◆ Your objective
From the records below, find each line with the string "things" and copy it.

◆ Input material

********

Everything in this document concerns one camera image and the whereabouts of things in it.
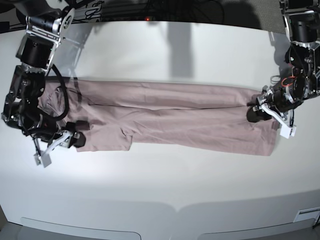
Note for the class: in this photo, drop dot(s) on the pink T-shirt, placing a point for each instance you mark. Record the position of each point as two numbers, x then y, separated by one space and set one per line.
210 117

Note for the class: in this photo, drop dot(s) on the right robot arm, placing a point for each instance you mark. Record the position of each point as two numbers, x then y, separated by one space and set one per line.
46 23

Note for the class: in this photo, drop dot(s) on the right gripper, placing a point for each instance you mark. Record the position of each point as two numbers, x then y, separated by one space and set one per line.
50 134

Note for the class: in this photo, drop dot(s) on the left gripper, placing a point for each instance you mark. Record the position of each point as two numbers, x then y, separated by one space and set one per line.
278 98

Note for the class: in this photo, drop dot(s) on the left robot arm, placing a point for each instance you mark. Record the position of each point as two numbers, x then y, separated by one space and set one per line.
302 26

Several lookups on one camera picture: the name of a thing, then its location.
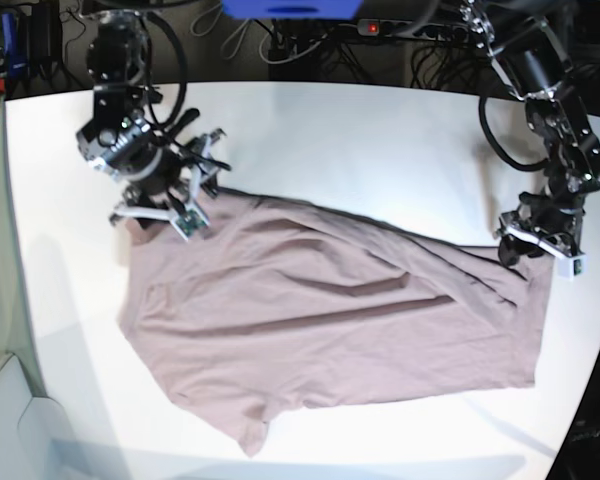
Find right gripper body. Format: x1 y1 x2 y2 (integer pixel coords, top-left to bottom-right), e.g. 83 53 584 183
127 162 203 215

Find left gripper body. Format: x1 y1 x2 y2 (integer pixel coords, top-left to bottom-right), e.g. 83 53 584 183
516 192 585 250

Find mauve pink t-shirt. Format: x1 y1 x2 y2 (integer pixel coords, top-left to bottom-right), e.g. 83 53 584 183
119 193 553 456

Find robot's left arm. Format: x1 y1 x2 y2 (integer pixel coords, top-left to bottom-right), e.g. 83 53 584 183
458 1 600 278

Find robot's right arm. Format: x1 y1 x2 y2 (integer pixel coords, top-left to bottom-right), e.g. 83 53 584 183
76 1 198 222

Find blue box overhead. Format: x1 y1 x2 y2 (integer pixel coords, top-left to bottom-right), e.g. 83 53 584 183
222 0 363 20

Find black power strip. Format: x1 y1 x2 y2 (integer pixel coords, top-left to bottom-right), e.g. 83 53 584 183
355 18 474 43

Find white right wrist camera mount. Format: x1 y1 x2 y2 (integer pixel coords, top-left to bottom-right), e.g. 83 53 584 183
109 128 231 240

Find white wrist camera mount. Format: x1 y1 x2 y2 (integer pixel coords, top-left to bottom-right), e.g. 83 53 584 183
497 211 587 280
109 128 231 240

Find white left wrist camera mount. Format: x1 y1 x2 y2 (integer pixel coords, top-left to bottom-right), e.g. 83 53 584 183
497 211 587 280

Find grey white cable loops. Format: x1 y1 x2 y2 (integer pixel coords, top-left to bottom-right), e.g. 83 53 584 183
189 19 331 65

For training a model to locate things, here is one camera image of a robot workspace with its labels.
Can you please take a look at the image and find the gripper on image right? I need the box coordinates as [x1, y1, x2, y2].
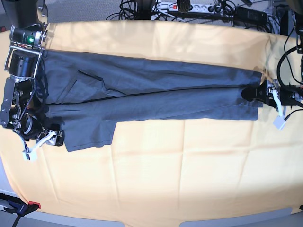
[241, 79, 293, 118]

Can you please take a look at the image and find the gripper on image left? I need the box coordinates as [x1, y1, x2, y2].
[20, 122, 64, 154]

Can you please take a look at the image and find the blue-grey T-shirt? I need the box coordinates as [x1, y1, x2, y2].
[43, 50, 262, 152]

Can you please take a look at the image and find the black arm on image left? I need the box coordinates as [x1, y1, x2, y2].
[0, 0, 64, 161]

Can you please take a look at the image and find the black arm on image right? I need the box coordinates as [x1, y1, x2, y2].
[241, 0, 303, 121]

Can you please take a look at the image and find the blue black bar clamp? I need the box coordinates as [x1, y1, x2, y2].
[0, 193, 41, 227]

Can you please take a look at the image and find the black power adapter brick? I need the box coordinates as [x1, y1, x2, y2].
[235, 7, 267, 26]

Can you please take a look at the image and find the yellow table cloth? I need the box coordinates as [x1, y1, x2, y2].
[0, 21, 303, 227]

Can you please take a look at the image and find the white power strip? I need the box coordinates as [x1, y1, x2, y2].
[156, 1, 232, 17]

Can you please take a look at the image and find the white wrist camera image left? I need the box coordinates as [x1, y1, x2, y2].
[22, 151, 37, 162]

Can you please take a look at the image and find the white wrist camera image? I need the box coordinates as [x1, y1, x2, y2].
[273, 116, 286, 130]
[22, 151, 37, 162]

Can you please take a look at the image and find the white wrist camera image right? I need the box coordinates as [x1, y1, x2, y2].
[273, 116, 286, 130]

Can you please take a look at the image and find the black cable bundle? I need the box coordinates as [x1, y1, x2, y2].
[106, 0, 280, 33]

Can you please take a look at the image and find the black robot base post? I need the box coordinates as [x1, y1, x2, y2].
[135, 0, 155, 20]

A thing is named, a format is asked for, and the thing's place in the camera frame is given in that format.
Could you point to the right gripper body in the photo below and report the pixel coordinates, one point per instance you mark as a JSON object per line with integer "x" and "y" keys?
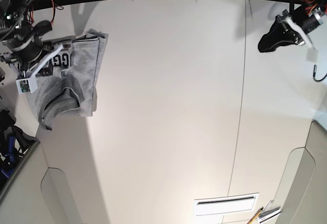
{"x": 33, "y": 55}

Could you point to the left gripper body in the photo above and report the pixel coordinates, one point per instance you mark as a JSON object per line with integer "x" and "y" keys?
{"x": 308, "y": 21}

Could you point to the grey T-shirt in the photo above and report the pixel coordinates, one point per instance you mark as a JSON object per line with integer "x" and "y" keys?
{"x": 70, "y": 89}

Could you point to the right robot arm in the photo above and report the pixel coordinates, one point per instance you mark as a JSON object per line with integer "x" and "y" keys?
{"x": 23, "y": 37}

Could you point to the blue and black clutter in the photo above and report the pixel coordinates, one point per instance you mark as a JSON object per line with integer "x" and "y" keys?
{"x": 14, "y": 145}

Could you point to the white slotted vent plate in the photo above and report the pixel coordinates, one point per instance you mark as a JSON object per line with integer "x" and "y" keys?
{"x": 225, "y": 205}

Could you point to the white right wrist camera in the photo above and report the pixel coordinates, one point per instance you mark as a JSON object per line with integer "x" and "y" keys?
{"x": 26, "y": 85}

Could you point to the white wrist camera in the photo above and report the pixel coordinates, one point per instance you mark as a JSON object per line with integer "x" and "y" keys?
{"x": 26, "y": 85}
{"x": 312, "y": 55}

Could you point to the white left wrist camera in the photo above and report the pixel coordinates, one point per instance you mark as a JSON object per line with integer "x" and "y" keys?
{"x": 312, "y": 55}

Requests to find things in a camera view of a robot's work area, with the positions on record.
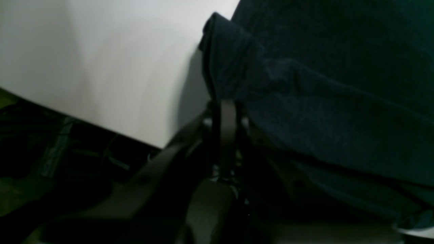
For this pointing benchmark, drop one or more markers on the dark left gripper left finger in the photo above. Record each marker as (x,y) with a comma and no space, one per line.
(151,208)

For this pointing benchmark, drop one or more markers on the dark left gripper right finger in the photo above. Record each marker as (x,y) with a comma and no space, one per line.
(287,207)

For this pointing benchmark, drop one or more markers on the black t-shirt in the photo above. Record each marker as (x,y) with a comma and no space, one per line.
(347,84)

********

◆ Solution for this problem
Everything in this document concerns one camera image and the whereabouts of things in it.
For training a model to locate things, here is one camera image of a robot workspace with its labels.
Requests to find things in a camera view of a robot's work area, with the positions on record.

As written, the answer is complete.